In [None]:
import torch
import torch.nn as nn
import torch.optim as optim
import torch.utils.data as data
import torchvision
import torchvision.transforms as transforms

device = torch.device("cuda" if torch.cuda.is_available() else "cpu")

batch_size = 64
num_epochs = 60
policy_training_stop_epoch = 40
learning_rate = 0.01
lambda_penalty = 500

transform_train = transforms.Compose([
    transforms.Resize(224),
    transforms.RandomCrop(224, padding=4),
    transforms.RandomHorizontalFlip(),
    transforms.ToTensor(),
    transforms.Normalize(mean=[0.485, 0.456, 0.406], std=[0.229, 0.224, 0.225]),
])

transform_test = transforms.Compose([
    transforms.Resize(224),
    transforms.ToTensor(),
    transforms.Normalize(mean=[0.485, 0.456, 0.406], std=[0.229, 0.224, 0.225]),
])

train_dataset = torchvision.datasets.CIFAR10(root='./data', train=True, download=True, transform=transform_train)
train_loader = data.DataLoader(train_dataset, batch_size=batch_size, shuffle=True, num_workers=4)

test_dataset = torchvision.datasets.CIFAR10(root='./data', train=False, download=True, transform=transform_test)
test_loader = data.DataLoader(test_dataset, batch_size=batch_size, shuffle=False, num_workers=4)

class Agent(nn.Module):
    def __init__(self, num_channels):
        super(Agent, self).__init__()
        self.policy = nn.Linear(num_channels, num_channels)
        nn.init.constant_(self.policy.bias, 6.9)
        nn.init.constant_(self.policy.weight, 0.0)

    def forward(self, state):
        logits = self.policy(state)
        probs = torch.sigmoid(logits)
        return probs

class PrunableConv2d(nn.Module):
    def __init__(self, conv_layer):
        super(PrunableConv2d, self).__init__()
        self.conv = conv_layer
        self.out_channels = conv_layer.out_channels
        self.channel_mask = torch.ones(self.out_channels).to(device)

    def forward(self, x):
        out = self.conv(x)
        out = out * self.channel_mask.view(1, -1, 1, 1)
        return out

vgg16 = torchvision.models.vgg16(pretrained=True)

vgg16.classifier[6] = nn.Linear(4096, 10)

vgg16 = vgg16.to(device)

conv_layer_indices = []
for idx, layer in enumerate(vgg16.features):
    if isinstance(layer, nn.Conv2d):
        conv_layer_indices.append(idx)

agents = []
for idx in conv_layer_indices:
    conv_layer = vgg16.features[idx]
    prunable_conv = PrunableConv2d(conv_layer)
    vgg16.features[idx] = prunable_conv.to(device)
    num_channels = prunable_conv.out_channels
    agent = Agent(num_channels).to(device)
    agents.append(agent)

def get_initial_state(num_channels):
    return torch.ones(num_channels).to(device)

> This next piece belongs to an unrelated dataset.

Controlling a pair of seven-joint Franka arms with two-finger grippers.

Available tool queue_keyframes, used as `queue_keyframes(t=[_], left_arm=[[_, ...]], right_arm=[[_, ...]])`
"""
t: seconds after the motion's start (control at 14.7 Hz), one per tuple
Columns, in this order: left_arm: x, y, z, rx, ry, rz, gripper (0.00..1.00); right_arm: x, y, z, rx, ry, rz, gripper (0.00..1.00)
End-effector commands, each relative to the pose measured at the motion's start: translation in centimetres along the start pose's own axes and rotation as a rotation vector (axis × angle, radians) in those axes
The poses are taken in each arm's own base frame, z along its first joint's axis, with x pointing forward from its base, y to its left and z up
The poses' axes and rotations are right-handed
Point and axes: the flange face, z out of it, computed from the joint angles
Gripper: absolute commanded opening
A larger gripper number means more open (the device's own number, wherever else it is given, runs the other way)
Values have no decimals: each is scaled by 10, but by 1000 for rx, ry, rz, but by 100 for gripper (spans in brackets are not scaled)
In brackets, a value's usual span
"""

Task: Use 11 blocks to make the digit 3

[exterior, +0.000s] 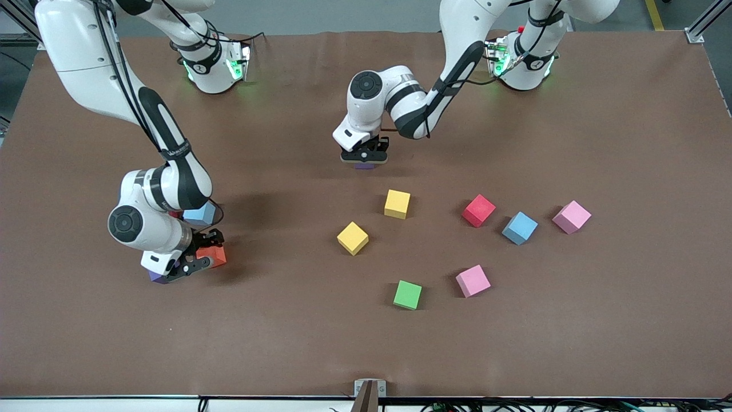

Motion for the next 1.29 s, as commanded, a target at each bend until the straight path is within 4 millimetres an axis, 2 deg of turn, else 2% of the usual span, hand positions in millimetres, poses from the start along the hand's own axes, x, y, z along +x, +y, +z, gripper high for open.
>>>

criterion = nn.CrossEntropyLoss()

model_optimizer = optim.SGD(vgg16.parameters(), lr=learning_rate, momentum=0.9, weight_decay=5e-4)

agent_optimizers = [optim.Adam(agent.parameters(), lr=0.01) for agent in agents]

def train(model, device, train_loader, optimizer, agents, agent_optimizers, epoch, lambda_penalty):
    model.train()
    total_correct = 0
    total_samples = 0

    for batch_idx, (inputs, targets) in enumerate(train_loader):
        batch_size = inputs.size(0)
        inputs, targets = inputs.to(device), targets.to(device)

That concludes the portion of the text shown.